Sarebbe stata candidabile.
“Per senso di responsabilità , consapevole della delicatezza del momento politico che stiamo vivendo, decido di rinunciare alla candidatura — ha scritto in una lettera al segretario del Pd lombardo, Maurizio Martina — per me non è importante un posto, ma l’affermazione delle politiche del Pd, candidato a guidare il paese in una delicatissima fase di transizione”.
La Brembilla aveva partecipato alle primarie e poteva ambire a un posto in lista. Ma alla fine ha rinunciato.
Resta invece Francantonio Genovese, terzo in lista nella circoscrizione Sicilia 2 per la Camera, campione di conflitti d’interesse.
Scriverà nell’autocertificazione che che lo chiamano “Franzantonio” perchè è diventato sindaco di Messina sebbene azionista della Caronte, società dei traghetti nello Stretto?
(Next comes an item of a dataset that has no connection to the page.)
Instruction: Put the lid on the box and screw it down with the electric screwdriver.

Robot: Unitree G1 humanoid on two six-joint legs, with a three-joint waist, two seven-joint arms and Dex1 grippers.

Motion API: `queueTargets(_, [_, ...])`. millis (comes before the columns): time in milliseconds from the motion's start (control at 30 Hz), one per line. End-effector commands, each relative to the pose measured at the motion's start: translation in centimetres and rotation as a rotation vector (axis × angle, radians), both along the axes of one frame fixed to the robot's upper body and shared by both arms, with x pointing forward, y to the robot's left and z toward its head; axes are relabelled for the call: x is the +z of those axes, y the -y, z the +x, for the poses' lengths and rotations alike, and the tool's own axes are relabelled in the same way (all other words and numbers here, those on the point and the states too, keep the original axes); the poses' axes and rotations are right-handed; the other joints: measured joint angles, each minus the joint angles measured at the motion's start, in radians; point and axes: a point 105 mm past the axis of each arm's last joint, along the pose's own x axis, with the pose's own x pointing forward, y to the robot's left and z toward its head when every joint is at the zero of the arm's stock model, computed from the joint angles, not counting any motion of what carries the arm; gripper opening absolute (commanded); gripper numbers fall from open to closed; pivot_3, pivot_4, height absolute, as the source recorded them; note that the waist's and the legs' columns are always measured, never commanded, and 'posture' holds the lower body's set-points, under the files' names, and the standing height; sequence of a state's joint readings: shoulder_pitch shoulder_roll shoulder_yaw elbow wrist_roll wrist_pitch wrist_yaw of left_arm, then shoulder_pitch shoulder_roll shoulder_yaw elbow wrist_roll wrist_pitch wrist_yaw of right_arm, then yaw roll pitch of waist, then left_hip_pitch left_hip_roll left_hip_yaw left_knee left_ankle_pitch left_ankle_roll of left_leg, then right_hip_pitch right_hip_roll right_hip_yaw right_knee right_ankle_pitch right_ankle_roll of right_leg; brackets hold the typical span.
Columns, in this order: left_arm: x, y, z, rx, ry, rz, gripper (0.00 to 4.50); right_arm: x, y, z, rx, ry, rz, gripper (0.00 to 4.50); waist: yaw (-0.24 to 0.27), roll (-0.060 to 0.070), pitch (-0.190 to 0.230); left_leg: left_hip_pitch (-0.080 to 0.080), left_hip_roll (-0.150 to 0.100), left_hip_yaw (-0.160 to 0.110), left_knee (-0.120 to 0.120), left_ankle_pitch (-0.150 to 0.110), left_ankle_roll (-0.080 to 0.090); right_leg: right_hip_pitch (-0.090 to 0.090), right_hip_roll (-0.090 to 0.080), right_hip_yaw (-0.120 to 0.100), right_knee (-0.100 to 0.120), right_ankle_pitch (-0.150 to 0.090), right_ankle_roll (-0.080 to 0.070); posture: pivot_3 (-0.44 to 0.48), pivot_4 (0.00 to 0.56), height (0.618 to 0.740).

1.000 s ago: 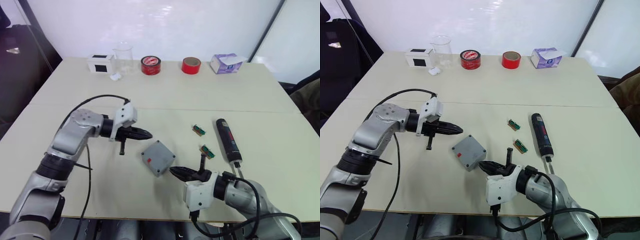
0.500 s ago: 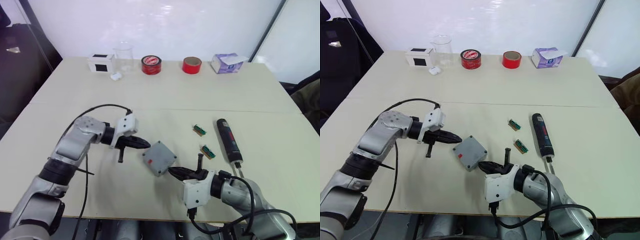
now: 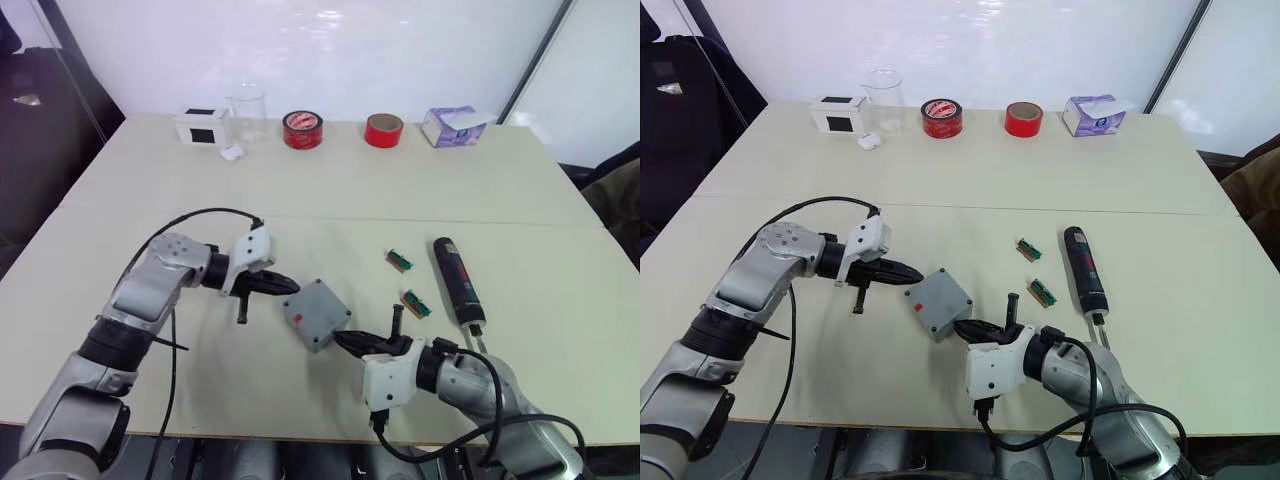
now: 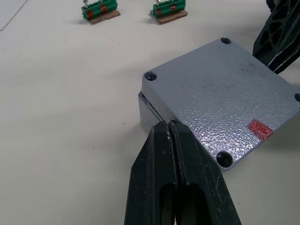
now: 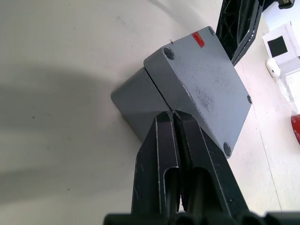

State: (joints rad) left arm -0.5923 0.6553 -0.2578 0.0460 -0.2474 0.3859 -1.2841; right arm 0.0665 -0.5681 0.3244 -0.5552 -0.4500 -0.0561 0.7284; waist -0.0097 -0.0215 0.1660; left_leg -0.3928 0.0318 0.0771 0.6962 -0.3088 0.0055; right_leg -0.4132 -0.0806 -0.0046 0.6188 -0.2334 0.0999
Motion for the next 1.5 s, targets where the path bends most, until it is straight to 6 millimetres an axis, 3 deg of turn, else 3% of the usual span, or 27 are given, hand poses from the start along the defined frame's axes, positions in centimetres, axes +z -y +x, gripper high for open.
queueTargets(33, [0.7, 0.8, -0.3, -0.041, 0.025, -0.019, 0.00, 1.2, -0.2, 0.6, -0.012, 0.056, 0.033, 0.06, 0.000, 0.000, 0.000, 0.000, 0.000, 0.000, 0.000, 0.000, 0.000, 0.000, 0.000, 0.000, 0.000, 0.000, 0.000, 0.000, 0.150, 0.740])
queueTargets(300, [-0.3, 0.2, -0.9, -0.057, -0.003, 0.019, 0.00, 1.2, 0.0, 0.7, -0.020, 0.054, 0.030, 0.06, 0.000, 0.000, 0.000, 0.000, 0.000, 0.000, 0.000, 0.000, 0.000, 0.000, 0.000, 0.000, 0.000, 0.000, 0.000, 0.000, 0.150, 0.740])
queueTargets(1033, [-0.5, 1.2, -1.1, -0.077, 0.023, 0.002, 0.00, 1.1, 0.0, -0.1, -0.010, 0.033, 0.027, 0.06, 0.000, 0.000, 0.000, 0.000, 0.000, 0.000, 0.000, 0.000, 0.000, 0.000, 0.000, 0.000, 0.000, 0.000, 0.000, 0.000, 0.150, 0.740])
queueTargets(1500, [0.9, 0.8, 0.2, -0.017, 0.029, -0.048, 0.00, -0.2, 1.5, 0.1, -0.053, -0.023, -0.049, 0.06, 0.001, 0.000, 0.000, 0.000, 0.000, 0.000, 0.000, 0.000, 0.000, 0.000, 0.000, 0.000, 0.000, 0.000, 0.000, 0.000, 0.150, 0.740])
E che molti dei suoi parenti siedono sulle poltrone di enti e società finanziati dalla Regione? Difficile.
Al dodicesimo posto della circoscrizione Campania 1 per la Camera resiste Massimo Paolucci, tirato in ballo nella “trattativa” tra lo Stato e i Casalesi sui rifiuti a Napoli, mai indagato.
Il suo coinvolgimento era stato denunciato in un articolo della giornalista antimafia Rosaria Capacchione, anche lei candidata con il Pd, ma al Senato.
Le loro strade, per ora, restano divise.